Activity: I need the number of lines in the listing below that include the string "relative", and only that number.

Dataset content:
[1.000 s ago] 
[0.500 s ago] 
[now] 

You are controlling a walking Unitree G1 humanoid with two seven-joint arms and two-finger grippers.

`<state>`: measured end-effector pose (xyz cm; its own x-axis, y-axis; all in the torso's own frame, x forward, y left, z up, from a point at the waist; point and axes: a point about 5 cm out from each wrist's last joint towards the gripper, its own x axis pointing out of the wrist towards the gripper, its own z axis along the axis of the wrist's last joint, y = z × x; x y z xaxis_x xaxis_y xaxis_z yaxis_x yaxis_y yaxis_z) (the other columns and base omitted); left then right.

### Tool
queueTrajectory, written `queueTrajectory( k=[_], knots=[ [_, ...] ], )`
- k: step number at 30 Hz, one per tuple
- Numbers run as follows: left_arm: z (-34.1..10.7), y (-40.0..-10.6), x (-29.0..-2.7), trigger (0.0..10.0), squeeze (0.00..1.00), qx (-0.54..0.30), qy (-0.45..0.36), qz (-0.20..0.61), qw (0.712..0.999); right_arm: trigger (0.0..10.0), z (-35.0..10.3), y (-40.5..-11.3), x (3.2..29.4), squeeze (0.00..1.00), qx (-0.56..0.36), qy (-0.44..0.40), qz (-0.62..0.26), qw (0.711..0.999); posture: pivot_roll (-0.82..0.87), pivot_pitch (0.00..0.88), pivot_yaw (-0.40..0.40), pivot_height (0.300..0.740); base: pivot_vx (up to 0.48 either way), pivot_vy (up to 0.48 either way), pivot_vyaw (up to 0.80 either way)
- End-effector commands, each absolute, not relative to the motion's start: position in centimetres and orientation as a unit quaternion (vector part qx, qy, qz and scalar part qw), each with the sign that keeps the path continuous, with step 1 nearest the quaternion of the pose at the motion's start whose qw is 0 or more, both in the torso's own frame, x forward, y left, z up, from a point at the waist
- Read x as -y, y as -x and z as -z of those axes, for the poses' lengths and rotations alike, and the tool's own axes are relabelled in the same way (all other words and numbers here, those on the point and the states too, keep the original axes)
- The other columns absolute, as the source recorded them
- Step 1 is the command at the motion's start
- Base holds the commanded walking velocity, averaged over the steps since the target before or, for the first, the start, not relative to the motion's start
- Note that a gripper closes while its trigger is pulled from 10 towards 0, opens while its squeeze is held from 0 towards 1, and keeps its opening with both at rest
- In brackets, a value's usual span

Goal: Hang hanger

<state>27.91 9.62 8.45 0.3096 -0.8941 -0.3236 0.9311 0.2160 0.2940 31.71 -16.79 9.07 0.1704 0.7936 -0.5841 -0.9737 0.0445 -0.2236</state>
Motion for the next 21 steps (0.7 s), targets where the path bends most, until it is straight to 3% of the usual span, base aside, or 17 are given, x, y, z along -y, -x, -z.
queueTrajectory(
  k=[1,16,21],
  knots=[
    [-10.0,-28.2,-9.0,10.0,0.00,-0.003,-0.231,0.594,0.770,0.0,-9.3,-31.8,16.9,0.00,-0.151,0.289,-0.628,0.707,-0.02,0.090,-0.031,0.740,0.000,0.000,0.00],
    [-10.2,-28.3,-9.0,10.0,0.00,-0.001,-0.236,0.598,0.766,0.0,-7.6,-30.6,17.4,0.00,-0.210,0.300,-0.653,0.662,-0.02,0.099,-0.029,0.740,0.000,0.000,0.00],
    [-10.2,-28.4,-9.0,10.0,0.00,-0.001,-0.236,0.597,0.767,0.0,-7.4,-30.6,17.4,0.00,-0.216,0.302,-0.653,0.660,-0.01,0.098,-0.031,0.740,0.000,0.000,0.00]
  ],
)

Exercise result: 2